THE PROBLEM:
Below are the entries to work from; restate word for word the portion that opens with the line containing "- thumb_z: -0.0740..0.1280" and closes with the line containing "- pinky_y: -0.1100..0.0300", keeping both.

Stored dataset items
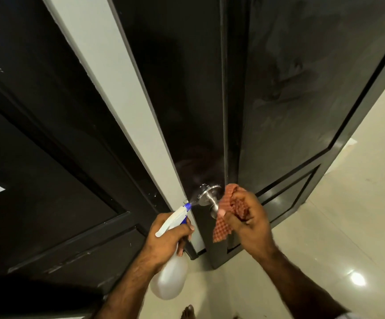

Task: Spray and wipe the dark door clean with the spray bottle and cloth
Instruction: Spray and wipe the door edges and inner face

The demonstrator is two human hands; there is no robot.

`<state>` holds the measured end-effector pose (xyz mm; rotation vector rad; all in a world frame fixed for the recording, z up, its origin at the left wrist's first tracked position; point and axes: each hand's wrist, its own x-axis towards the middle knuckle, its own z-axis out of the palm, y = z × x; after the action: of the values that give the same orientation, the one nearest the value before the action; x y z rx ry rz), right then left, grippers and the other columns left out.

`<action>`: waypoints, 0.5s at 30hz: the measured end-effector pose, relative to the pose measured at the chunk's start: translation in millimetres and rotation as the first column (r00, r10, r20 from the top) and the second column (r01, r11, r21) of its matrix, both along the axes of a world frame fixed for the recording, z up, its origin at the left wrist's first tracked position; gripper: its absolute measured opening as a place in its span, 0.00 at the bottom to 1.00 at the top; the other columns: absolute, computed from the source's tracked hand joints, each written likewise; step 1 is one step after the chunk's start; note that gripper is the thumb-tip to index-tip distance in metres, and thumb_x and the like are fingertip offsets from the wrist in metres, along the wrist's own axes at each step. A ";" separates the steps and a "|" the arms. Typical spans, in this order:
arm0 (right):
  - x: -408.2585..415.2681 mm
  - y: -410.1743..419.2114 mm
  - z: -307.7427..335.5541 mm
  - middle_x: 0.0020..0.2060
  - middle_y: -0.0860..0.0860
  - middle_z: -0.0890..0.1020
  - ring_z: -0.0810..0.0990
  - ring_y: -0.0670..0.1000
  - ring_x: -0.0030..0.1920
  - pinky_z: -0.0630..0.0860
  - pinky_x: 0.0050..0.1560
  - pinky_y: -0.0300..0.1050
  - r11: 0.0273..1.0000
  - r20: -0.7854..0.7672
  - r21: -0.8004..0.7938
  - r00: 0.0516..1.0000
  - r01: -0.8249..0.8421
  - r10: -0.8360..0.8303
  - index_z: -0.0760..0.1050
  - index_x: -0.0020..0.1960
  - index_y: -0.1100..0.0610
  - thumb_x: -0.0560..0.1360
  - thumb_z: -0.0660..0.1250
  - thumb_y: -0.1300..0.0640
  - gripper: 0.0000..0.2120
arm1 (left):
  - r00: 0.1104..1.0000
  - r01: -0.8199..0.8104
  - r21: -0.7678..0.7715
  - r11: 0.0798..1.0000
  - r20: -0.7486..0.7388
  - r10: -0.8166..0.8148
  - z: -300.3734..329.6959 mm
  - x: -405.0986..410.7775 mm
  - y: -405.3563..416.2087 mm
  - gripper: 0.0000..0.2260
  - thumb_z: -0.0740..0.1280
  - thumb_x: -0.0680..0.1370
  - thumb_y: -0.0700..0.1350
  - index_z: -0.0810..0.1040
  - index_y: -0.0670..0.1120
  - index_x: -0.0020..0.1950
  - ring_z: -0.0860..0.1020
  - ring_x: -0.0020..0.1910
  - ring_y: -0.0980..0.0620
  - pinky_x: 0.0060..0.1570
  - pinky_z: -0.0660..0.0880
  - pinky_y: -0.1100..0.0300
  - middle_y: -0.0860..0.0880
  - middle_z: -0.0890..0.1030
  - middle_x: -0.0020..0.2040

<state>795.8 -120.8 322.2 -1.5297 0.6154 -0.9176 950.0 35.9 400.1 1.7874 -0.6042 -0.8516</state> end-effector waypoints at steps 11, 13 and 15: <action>63.7 12.0 -2.1 0.70 0.58 0.70 0.68 0.51 0.68 0.76 0.62 0.45 0.802 -0.154 -0.531 0.900 0.272 -0.408 0.75 0.69 0.51 0.78 0.73 0.44 0.23 | 0.998 -0.051 -0.008 0.999 0.019 0.051 5.5 8.0 25.4 0.09 0.76 0.76 0.48 0.84 0.41 0.47 0.76 0.27 0.47 0.36 0.80 0.59 0.42 0.86 0.41; 50.7 4.2 -10.4 0.67 0.57 0.75 0.72 0.55 0.66 0.77 0.64 0.54 0.685 -0.230 -0.728 0.932 0.026 -0.279 0.80 0.66 0.51 0.78 0.73 0.44 0.19 | 0.997 -0.083 -0.021 0.996 0.006 0.083 3.7 11.5 29.4 0.05 0.76 0.78 0.41 0.84 0.41 0.45 0.75 0.28 0.42 0.35 0.79 0.58 0.41 0.86 0.40; 40.0 -9.0 -8.2 0.64 0.56 0.81 0.77 0.59 0.64 0.73 0.67 0.65 0.395 -0.320 -0.886 0.936 -0.241 -0.148 0.83 0.64 0.51 0.80 0.70 0.44 0.16 | 0.994 -0.105 -0.024 0.994 -0.012 0.105 1.8 12.3 30.2 0.05 0.72 0.79 0.36 0.83 0.42 0.44 0.74 0.28 0.41 0.33 0.78 0.57 0.40 0.86 0.40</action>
<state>835.8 -129.8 314.0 -2.7922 0.2520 -0.9955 962.3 66.1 401.9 1.7751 -0.5075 -0.7782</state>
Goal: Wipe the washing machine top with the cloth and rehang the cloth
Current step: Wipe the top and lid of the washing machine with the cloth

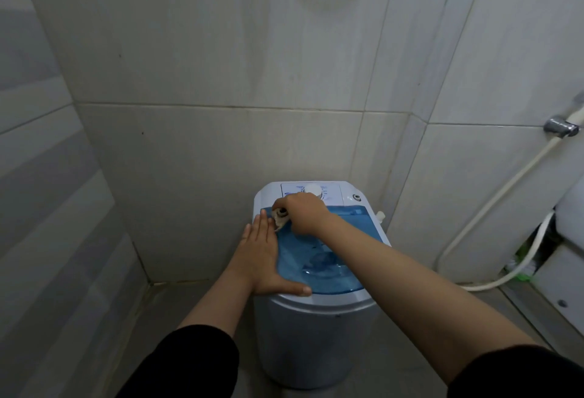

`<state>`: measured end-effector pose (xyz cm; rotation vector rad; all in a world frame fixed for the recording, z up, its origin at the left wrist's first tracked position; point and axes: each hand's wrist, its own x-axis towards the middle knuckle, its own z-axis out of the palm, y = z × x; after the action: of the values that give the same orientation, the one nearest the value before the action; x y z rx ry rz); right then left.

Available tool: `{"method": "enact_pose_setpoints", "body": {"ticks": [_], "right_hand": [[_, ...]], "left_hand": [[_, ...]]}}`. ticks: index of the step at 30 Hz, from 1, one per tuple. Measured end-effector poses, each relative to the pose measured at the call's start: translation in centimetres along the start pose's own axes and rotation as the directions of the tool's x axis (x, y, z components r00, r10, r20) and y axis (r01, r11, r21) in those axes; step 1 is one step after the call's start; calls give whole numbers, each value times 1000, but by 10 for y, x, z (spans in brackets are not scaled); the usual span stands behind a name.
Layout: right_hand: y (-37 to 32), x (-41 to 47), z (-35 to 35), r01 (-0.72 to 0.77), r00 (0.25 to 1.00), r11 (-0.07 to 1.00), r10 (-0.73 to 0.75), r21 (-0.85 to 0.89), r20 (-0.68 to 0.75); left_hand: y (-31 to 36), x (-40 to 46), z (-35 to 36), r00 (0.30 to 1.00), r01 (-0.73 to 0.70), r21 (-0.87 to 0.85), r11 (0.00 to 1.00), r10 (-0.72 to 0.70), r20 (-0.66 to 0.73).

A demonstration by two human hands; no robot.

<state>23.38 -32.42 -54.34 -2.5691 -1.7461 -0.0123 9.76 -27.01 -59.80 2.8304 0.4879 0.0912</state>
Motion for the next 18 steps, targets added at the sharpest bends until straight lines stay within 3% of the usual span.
{"method": "enact_pose_setpoints", "body": {"ticks": [13, 18], "right_hand": [[21, -74, 1, 116, 992, 993, -117, 8, 50], [26, -104, -3, 139, 981, 990, -138, -3, 138]], "left_hand": [[1, -2, -1, 999, 35, 22, 999, -36, 41], [1, -2, -2, 998, 34, 15, 999, -35, 48]]}}
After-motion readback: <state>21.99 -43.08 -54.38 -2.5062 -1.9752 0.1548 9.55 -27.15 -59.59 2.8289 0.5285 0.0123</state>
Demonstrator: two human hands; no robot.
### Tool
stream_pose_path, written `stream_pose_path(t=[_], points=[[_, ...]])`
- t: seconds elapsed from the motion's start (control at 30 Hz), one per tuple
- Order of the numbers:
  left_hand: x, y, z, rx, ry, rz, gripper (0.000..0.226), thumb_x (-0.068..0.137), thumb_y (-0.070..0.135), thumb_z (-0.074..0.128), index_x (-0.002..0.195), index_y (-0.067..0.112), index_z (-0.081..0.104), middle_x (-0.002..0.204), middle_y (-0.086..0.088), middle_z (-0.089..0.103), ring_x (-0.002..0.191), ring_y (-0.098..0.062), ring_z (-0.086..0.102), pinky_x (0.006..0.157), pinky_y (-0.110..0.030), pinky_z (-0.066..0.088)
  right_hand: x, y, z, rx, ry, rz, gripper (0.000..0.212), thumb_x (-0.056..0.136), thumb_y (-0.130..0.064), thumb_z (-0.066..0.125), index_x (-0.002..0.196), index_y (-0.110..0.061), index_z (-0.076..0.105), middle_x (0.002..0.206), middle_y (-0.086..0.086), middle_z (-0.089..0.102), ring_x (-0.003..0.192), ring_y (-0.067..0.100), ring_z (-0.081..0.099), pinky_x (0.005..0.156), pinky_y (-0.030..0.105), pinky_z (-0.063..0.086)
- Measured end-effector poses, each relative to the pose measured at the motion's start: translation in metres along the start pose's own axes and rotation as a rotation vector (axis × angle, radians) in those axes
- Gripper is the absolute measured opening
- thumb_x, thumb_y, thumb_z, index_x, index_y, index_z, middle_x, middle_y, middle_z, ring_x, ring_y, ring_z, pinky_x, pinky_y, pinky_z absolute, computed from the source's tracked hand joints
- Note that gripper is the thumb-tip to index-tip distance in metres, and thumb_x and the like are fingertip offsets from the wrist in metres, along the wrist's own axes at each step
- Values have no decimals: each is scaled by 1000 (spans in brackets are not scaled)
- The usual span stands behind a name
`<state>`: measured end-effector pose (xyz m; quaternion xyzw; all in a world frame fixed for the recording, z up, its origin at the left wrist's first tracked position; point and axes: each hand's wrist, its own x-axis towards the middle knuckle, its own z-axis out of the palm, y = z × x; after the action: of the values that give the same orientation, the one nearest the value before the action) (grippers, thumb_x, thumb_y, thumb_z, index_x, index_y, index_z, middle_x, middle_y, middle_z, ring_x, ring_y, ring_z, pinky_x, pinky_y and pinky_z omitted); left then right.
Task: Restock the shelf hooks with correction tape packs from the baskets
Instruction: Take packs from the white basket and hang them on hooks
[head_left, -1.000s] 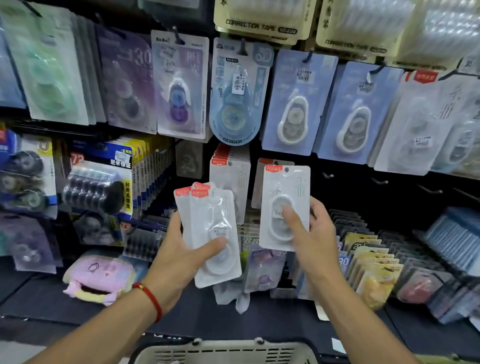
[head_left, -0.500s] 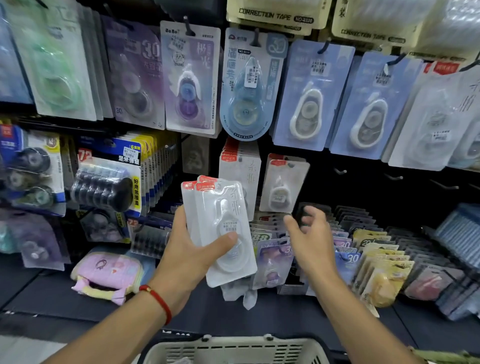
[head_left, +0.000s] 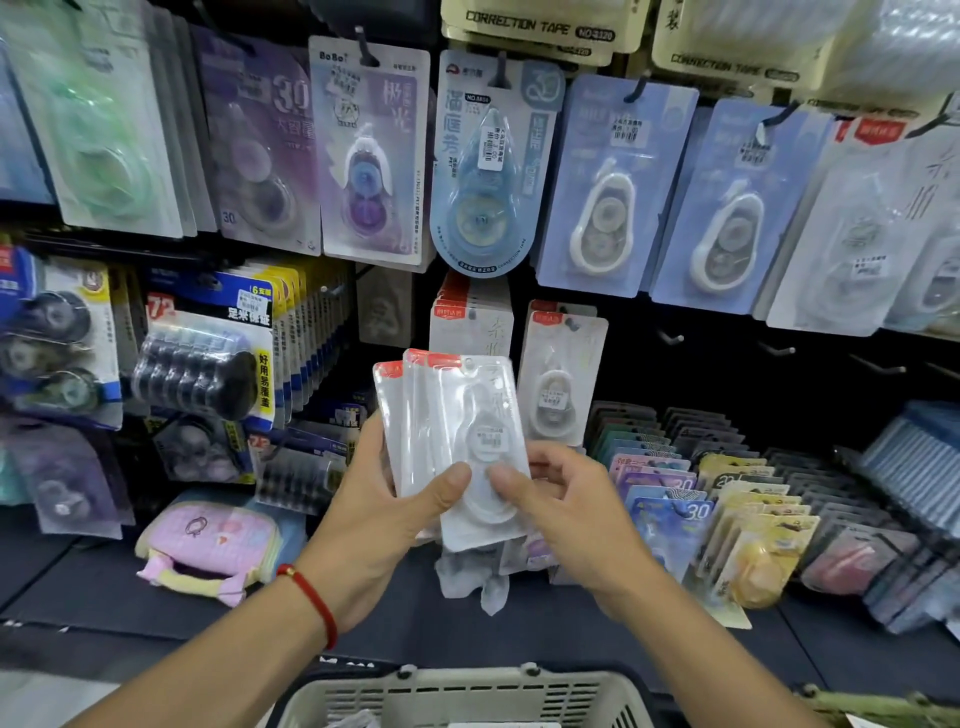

TASK OUTPUT:
  - thumb_z: -0.0740..0.1280
  - thumb_x: -0.0680..0.1370
  - thumb_y: -0.0700..0.1350
  - index_z: -0.0810..0.1040
  - index_y: -0.0670..0.1120
  - index_x: -0.0020..0.1950
  - ring_z: -0.0860..0.1020
  - ring_x: -0.0020..0.1910
  - ring_y: -0.0980..0.0620
  - pinky_x: 0.0060..0.1570
  - pinky_z: -0.0660..0.0880
  - pinky_y: -0.1100..0.0300

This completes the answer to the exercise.